■ **TASK ITEM**
Repeat the entries that follow from start to finish, keeping every character.

[Collected data]

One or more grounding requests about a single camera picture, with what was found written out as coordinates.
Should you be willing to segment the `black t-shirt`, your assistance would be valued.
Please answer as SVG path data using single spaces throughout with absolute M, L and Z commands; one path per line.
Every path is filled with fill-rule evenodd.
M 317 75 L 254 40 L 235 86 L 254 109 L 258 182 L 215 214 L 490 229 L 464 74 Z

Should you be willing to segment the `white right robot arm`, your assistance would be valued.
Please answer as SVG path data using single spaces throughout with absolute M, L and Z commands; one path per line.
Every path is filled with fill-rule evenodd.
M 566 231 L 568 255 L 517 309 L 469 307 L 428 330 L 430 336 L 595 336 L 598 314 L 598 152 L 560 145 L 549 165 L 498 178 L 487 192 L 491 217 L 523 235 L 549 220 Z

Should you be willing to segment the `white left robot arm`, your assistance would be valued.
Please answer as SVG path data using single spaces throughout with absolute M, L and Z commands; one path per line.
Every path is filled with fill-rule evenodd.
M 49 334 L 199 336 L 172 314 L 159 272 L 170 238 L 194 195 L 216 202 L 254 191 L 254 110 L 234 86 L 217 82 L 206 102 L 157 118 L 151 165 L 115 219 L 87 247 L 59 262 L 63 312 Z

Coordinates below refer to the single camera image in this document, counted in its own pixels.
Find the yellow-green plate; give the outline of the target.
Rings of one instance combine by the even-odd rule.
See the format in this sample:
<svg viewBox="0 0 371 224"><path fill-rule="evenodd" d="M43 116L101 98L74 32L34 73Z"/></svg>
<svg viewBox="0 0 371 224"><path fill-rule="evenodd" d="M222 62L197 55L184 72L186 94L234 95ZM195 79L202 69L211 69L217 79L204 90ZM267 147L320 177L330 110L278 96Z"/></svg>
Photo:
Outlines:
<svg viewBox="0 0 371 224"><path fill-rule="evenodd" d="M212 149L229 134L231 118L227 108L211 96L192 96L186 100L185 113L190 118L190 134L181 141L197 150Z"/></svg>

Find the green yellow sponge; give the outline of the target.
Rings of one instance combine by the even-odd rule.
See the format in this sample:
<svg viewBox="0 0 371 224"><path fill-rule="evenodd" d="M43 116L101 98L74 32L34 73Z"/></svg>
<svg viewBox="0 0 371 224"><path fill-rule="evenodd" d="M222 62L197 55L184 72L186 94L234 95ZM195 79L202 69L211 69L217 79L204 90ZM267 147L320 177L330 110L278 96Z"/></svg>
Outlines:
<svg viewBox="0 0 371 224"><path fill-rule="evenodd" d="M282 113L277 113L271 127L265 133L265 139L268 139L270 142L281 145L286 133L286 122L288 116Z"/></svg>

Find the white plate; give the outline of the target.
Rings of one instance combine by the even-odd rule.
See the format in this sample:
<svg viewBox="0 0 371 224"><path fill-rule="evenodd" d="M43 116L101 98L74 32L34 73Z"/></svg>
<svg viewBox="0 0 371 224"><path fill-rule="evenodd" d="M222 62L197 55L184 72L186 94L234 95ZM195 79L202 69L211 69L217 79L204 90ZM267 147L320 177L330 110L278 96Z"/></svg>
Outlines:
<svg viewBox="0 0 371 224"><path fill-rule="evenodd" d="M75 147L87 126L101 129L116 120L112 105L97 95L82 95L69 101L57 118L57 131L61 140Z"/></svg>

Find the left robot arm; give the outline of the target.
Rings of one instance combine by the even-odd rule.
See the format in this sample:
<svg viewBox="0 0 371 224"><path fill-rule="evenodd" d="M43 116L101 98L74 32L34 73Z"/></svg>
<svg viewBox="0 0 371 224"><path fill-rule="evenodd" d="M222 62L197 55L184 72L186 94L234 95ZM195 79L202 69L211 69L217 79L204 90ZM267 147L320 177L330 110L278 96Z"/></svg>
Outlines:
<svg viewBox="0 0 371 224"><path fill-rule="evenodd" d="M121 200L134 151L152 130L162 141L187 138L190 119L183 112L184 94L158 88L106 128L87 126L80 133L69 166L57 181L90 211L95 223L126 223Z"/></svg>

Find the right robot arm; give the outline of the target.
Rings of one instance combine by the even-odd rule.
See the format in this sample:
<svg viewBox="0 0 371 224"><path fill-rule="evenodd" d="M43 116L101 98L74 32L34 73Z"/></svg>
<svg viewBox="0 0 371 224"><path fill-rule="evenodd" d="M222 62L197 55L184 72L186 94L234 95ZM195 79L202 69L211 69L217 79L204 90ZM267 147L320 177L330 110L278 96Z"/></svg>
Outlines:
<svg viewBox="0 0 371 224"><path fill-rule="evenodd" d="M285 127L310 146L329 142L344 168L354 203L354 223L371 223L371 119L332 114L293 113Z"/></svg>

■ **YOUR SOLUTION**
One or more grounding requests about a single camera picture, with what was found written out as coordinates.
Should you be willing to segment the `black t-shirt`, your assistance would be valued.
Please answer as SVG path data using single spaces throughout with absolute M, L and Z commands; one path per line.
Every path is filled with fill-rule evenodd.
M 317 75 L 254 40 L 235 86 L 254 109 L 258 182 L 215 214 L 490 229 L 464 74 Z

Should you be willing to segment the `white right robot arm`, your assistance would be valued.
Please answer as SVG path data using single spaces throughout with absolute M, L and Z commands; one path per line.
Every path is filled with fill-rule evenodd.
M 566 231 L 568 255 L 517 309 L 469 307 L 428 330 L 430 336 L 595 336 L 598 314 L 598 152 L 560 145 L 549 165 L 498 178 L 487 192 L 491 217 L 523 235 L 549 220 Z

Should you be willing to segment the `white left robot arm`, your assistance would be valued.
Please answer as SVG path data using single spaces throughout with absolute M, L and Z commands; one path per line.
Every path is filled with fill-rule evenodd.
M 49 334 L 199 336 L 172 314 L 159 272 L 170 238 L 194 195 L 216 202 L 254 191 L 254 110 L 234 86 L 217 82 L 206 102 L 157 118 L 151 165 L 115 219 L 87 247 L 59 262 L 63 312 Z

Coordinates below refer to the single camera image in this document, counted in its own pixels.
Find the yellow-green plate; give the outline of the target.
Rings of one instance combine by the even-odd rule.
See the format in this sample:
<svg viewBox="0 0 371 224"><path fill-rule="evenodd" d="M43 116L101 98L74 32L34 73Z"/></svg>
<svg viewBox="0 0 371 224"><path fill-rule="evenodd" d="M222 62L197 55L184 72L186 94L234 95ZM195 79L202 69L211 69L217 79L204 90ZM267 147L320 177L330 110L278 96Z"/></svg>
Photo:
Outlines:
<svg viewBox="0 0 371 224"><path fill-rule="evenodd" d="M212 149L229 134L231 118L227 108L211 96L192 96L186 100L185 113L190 118L190 134L181 141L197 150Z"/></svg>

Find the green yellow sponge; give the outline of the target.
Rings of one instance combine by the even-odd rule.
See the format in this sample:
<svg viewBox="0 0 371 224"><path fill-rule="evenodd" d="M43 116L101 98L74 32L34 73Z"/></svg>
<svg viewBox="0 0 371 224"><path fill-rule="evenodd" d="M222 62L197 55L184 72L186 94L234 95ZM195 79L202 69L211 69L217 79L204 90ZM267 147L320 177L330 110L278 96Z"/></svg>
Outlines:
<svg viewBox="0 0 371 224"><path fill-rule="evenodd" d="M282 113L277 113L271 127L265 133L265 139L268 139L270 142L281 145L286 133L286 122L288 116Z"/></svg>

Find the white plate; give the outline of the target.
Rings of one instance combine by the even-odd rule.
See the format in this sample:
<svg viewBox="0 0 371 224"><path fill-rule="evenodd" d="M43 116L101 98L74 32L34 73Z"/></svg>
<svg viewBox="0 0 371 224"><path fill-rule="evenodd" d="M222 62L197 55L184 72L186 94L234 95ZM195 79L202 69L211 69L217 79L204 90ZM267 147L320 177L330 110L278 96Z"/></svg>
Outlines:
<svg viewBox="0 0 371 224"><path fill-rule="evenodd" d="M75 147L87 126L101 129L116 120L112 105L97 95L82 95L69 101L57 118L57 131L61 140Z"/></svg>

Find the left robot arm; give the outline of the target.
Rings of one instance combine by the even-odd rule.
See the format in this sample:
<svg viewBox="0 0 371 224"><path fill-rule="evenodd" d="M43 116L101 98L74 32L34 73Z"/></svg>
<svg viewBox="0 0 371 224"><path fill-rule="evenodd" d="M222 62L197 55L184 72L186 94L234 95ZM195 79L202 69L211 69L217 79L204 90ZM267 147L320 177L330 110L278 96Z"/></svg>
Outlines:
<svg viewBox="0 0 371 224"><path fill-rule="evenodd" d="M121 200L134 151L152 130L162 141L187 138L190 119L183 112L184 94L158 88L106 128L87 126L80 133L69 166L57 181L90 211L95 223L126 223Z"/></svg>

Find the right robot arm; give the outline of the target.
Rings of one instance combine by the even-odd rule.
See the format in this sample:
<svg viewBox="0 0 371 224"><path fill-rule="evenodd" d="M43 116L101 98L74 32L34 73Z"/></svg>
<svg viewBox="0 0 371 224"><path fill-rule="evenodd" d="M222 62L197 55L184 72L186 94L234 95ZM195 79L202 69L211 69L217 79L204 90ZM267 147L320 177L330 110L278 96Z"/></svg>
Outlines:
<svg viewBox="0 0 371 224"><path fill-rule="evenodd" d="M285 127L310 146L329 142L344 168L354 203L354 223L371 223L371 119L332 114L293 113Z"/></svg>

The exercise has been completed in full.